Esta polémica estaba en su apogeo cuando Klimt expuso el gigantesco y famosísimo Friso de Beethoven (en la imagen arriba un detalle, el de las "potencias del mal") en el que se pretendía homenajear la célebre estatua del compositor que Klinger había esculpido y la interpretación wagneriana de la 9ª sinfonía de aquel. Klimt saltó sobre la idea porque pensó que con ella podría alcanzar la realización del ideal secesionista (y wagneriano, claro) de la "obra de arte total" (Gesamtkunstwerk), un ejemplo temprano de sinestesia y especie de manifestación de su programa. Y lo consiguió, al precio de otro escandalazo como el anterior, que ya lo hizo apartarse de la vida pública. El friso, cuya copia puede verse en la exibición es verdaderamente bello.
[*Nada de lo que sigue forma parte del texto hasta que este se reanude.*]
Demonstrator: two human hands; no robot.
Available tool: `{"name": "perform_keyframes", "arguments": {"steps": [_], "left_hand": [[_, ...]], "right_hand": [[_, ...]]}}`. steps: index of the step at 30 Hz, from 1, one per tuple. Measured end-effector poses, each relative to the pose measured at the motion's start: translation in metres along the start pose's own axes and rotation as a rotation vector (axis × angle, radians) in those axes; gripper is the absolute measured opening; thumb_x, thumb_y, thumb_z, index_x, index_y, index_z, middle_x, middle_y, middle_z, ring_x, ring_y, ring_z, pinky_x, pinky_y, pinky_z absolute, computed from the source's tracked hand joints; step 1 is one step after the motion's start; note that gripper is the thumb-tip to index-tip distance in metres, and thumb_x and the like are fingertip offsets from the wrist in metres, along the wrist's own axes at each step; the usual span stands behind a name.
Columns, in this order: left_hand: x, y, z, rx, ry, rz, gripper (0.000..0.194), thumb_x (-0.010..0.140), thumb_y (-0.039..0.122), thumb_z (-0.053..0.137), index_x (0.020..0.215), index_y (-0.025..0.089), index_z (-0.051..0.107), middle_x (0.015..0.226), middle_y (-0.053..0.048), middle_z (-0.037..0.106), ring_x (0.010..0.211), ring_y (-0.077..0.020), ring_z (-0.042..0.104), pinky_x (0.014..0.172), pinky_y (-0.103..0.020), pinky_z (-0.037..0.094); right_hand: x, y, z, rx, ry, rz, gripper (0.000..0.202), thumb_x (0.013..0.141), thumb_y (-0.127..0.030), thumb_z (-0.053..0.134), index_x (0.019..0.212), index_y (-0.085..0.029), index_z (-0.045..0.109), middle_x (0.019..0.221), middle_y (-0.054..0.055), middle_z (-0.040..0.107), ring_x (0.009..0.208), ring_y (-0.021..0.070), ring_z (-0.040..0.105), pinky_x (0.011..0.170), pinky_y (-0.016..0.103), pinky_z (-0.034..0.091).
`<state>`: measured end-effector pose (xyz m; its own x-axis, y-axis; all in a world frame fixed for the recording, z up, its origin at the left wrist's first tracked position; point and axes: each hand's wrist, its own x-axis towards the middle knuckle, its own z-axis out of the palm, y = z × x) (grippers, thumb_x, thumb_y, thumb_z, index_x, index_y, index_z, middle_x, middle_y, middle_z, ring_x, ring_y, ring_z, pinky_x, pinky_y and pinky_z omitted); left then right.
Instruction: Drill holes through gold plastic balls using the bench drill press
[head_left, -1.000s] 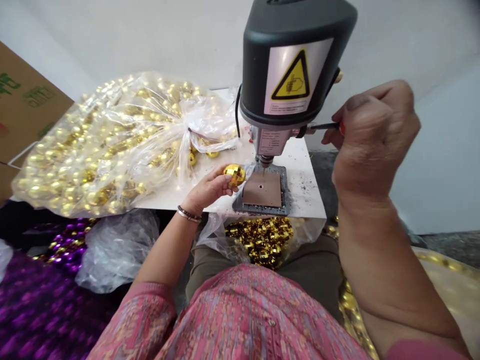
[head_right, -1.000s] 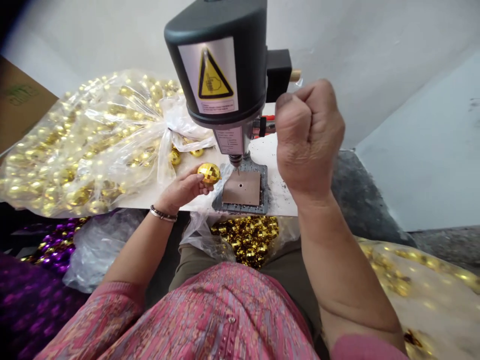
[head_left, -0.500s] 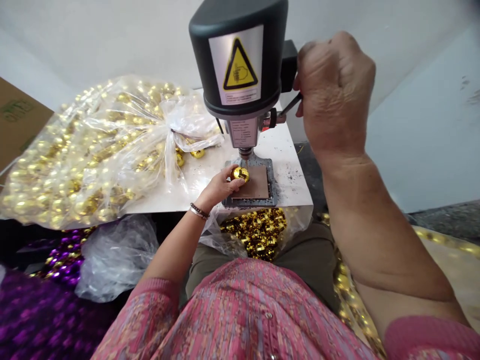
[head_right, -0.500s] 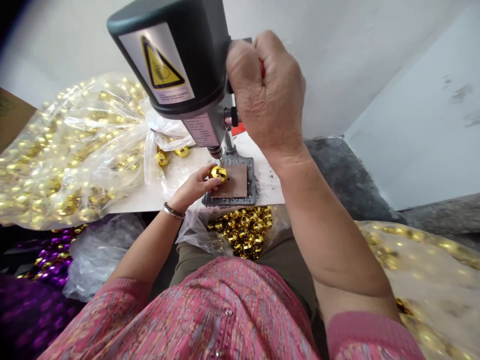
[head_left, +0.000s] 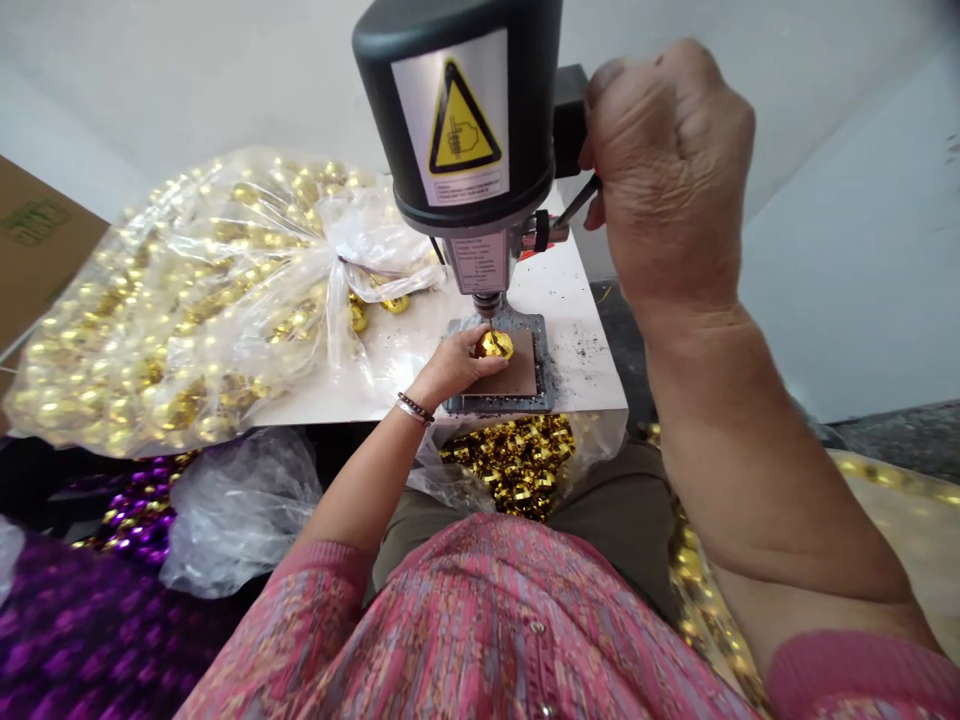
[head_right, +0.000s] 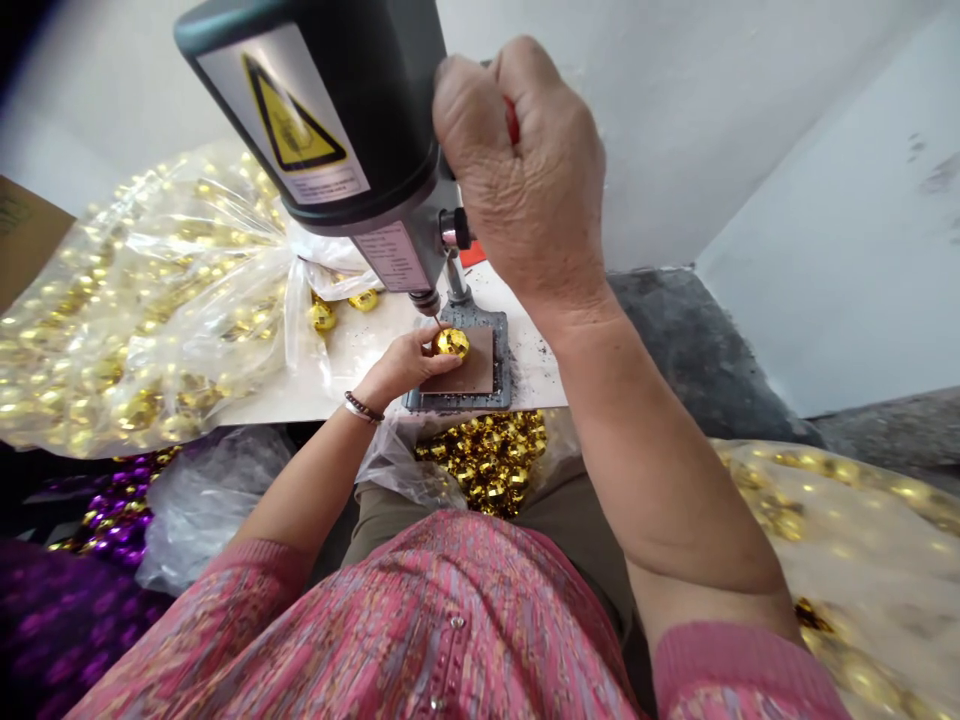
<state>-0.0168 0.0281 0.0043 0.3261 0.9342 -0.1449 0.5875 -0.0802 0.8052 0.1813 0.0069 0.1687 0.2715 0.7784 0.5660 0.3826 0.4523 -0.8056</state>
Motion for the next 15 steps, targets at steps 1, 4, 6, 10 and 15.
{"name": "perform_keyframes", "arguments": {"steps": [1,4,6,10,15], "left_hand": [[0.000,0.002,0.001,-0.005,0.000,-0.014,0.067,0.081,0.032,0.088,0.144,0.015,0.074,0.114,-0.008,0.083,0.096,-0.0220,0.071,0.093,-0.034,0.060],[-0.002,0.006,0.002,-0.055,0.017,-0.028,0.069,0.080,0.029,0.090,0.145,0.014,0.074,0.114,-0.009,0.083,0.096,-0.0222,0.072,0.096,-0.035,0.059],[-0.004,0.007,0.002,-0.098,0.025,-0.022,0.067,0.079,0.026,0.092,0.142,0.014,0.075,0.111,-0.008,0.083,0.095,-0.0222,0.072,0.095,-0.035,0.059],[-0.005,0.008,0.003,-0.151,0.021,-0.012,0.060,0.077,0.025,0.093,0.134,0.014,0.078,0.108,-0.007,0.083,0.094,-0.0222,0.071,0.091,-0.033,0.059],[-0.004,0.005,0.005,-0.135,0.022,0.005,0.060,0.077,0.026,0.092,0.134,0.014,0.078,0.108,-0.006,0.082,0.095,-0.0219,0.070,0.091,-0.033,0.057]], "right_hand": [[-0.002,0.002,-0.001,0.016,-0.005,-0.004,0.039,0.104,-0.036,0.054,0.077,-0.021,0.031,0.074,-0.006,0.042,0.070,0.0018,0.036,0.073,0.019,0.033],[-0.015,0.008,-0.004,0.056,0.022,-0.082,0.035,0.098,-0.040,0.057,0.077,-0.021,0.035,0.069,-0.006,0.040,0.066,0.0033,0.035,0.070,0.021,0.033],[-0.028,0.013,-0.007,0.025,0.047,-0.136,0.029,0.093,-0.039,0.058,0.078,-0.022,0.039,0.066,-0.006,0.039,0.063,0.0050,0.033,0.067,0.024,0.034],[-0.055,0.024,-0.012,-0.077,0.034,-0.158,0.017,0.086,-0.032,0.058,0.079,-0.023,0.046,0.068,-0.005,0.044,0.062,0.0074,0.036,0.066,0.026,0.038],[-0.072,0.040,-0.013,-0.150,0.039,-0.206,0.017,0.092,-0.036,0.055,0.083,-0.022,0.052,0.076,-0.003,0.050,0.068,0.0077,0.044,0.076,0.026,0.047]]}}
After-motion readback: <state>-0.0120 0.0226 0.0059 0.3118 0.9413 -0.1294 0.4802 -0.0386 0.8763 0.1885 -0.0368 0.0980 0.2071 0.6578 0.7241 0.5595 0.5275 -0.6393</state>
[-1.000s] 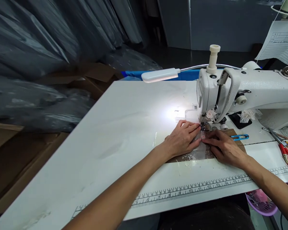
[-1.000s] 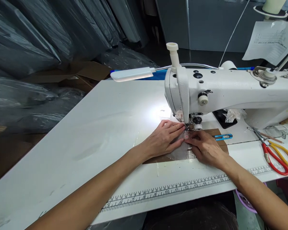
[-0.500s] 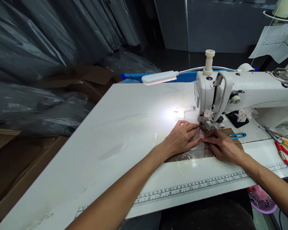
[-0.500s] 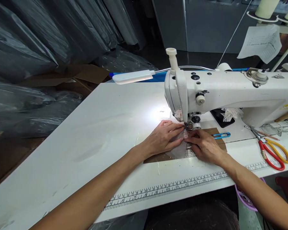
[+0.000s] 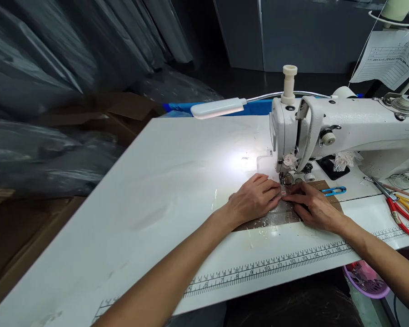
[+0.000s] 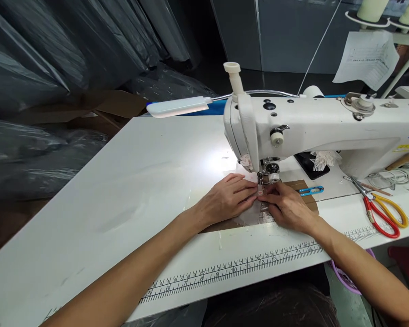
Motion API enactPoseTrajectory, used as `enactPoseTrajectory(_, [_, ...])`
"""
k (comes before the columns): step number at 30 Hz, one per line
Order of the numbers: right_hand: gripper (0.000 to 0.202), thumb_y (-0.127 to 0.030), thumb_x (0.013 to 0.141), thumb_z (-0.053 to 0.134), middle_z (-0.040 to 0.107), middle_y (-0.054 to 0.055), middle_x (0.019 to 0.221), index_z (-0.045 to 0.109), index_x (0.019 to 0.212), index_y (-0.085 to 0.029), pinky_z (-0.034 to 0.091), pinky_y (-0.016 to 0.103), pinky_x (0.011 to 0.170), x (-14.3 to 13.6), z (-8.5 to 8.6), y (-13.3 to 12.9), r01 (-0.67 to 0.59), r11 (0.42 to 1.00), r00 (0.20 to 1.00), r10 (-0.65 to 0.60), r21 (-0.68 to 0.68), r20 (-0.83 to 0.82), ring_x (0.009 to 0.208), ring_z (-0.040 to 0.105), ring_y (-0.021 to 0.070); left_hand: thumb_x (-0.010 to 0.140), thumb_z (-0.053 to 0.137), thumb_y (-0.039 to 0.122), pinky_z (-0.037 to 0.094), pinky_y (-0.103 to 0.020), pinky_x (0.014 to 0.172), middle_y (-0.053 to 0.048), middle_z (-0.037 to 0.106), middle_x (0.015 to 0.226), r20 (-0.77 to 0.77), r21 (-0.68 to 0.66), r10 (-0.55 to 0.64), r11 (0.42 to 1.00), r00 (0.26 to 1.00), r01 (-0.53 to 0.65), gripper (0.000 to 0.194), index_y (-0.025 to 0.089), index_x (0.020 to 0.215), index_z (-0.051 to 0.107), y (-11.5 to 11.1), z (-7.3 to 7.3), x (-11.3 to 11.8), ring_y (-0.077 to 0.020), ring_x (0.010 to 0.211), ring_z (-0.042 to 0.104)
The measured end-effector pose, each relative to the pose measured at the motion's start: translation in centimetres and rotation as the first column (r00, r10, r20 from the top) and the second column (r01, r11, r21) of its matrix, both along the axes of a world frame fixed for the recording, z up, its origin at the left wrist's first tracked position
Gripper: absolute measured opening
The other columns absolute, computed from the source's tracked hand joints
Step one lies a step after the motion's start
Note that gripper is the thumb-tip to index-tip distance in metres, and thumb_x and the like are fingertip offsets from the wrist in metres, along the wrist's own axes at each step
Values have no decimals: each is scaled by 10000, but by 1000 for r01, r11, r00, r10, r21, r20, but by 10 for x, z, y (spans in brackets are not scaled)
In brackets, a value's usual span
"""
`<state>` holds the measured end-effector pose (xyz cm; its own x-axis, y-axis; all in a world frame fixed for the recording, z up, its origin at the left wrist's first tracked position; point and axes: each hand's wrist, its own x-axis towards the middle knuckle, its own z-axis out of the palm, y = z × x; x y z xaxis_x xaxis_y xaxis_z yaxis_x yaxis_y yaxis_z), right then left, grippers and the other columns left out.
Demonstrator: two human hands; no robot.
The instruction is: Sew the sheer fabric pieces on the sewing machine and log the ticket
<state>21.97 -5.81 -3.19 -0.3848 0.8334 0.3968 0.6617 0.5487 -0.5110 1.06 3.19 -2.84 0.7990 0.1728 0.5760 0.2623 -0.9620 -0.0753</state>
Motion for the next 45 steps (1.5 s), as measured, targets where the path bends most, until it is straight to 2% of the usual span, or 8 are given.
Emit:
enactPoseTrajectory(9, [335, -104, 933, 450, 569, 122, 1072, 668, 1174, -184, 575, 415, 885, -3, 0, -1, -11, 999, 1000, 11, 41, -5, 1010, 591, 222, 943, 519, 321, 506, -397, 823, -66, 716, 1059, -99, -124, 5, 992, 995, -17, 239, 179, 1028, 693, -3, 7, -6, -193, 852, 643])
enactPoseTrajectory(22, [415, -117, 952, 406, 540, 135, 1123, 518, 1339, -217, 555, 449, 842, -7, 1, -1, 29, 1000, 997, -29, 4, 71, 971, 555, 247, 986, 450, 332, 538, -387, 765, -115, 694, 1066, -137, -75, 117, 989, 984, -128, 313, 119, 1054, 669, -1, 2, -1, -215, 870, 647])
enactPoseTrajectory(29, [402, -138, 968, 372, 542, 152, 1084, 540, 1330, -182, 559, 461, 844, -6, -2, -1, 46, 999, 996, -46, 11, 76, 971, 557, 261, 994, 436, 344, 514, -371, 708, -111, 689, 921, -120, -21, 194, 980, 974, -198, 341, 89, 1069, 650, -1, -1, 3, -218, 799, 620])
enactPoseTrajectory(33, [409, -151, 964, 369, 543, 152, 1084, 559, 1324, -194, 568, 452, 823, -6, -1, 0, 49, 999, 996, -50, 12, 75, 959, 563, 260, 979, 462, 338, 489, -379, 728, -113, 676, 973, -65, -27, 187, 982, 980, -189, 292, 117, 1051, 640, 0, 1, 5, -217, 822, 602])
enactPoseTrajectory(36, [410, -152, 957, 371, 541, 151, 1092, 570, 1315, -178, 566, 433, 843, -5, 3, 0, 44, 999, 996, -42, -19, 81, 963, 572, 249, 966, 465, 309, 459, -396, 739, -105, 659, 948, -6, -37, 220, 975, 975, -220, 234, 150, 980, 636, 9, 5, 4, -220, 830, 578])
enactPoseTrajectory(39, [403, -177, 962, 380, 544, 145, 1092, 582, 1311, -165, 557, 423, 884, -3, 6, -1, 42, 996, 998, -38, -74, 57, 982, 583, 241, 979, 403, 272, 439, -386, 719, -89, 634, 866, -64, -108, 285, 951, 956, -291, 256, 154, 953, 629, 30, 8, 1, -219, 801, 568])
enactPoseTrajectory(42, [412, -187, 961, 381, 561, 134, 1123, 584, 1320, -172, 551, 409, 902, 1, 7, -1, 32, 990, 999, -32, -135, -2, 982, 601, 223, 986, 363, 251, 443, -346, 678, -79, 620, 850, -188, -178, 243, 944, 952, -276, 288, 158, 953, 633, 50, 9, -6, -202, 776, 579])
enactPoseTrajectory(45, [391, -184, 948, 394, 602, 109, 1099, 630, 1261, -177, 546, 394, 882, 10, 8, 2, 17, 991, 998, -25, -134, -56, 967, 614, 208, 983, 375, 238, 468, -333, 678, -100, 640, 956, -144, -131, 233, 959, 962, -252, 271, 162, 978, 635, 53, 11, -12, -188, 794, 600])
Las "potencias del mal" comprenden la representación klimtiana del monstruo Tifón (que se da un aire a King Kong, por cierto), el hijo de Gea y el Tártaro, vencido por Zeus, así como las gorgonas, la muerte, la locura junto a la codicia y la lujuria, desnudos tooropianos, ondulados sobre sus conocidos fondos oro.
La exposición tiene mucho más material, especialmente abundancia de bocetos para la Filosofía y la Medicina, pero ya merece la pena sólo por ver la copia del Friso de Beethoven, del que incluyo también, para animar, el detalle del "anhelo de felicidad" que quiere ser la representación plástica del "Himno a la alegría". Juzgue el lector.
La medida de la estupidez del gusto convencional, consagrado y... muerto la da el hecho de que los censores vieneses, cegados por sus represiones y prejuicios no vieran que, tanto por su interpretación blanda y sentimental de los conflictos humanos, como por su carácter ornamental, la obra de Klimt estaba perfectamente integrada en el orden social que aquellos zopencos creían defender. Dicho sea sin demérito alguno para la genialidad del artista vienés.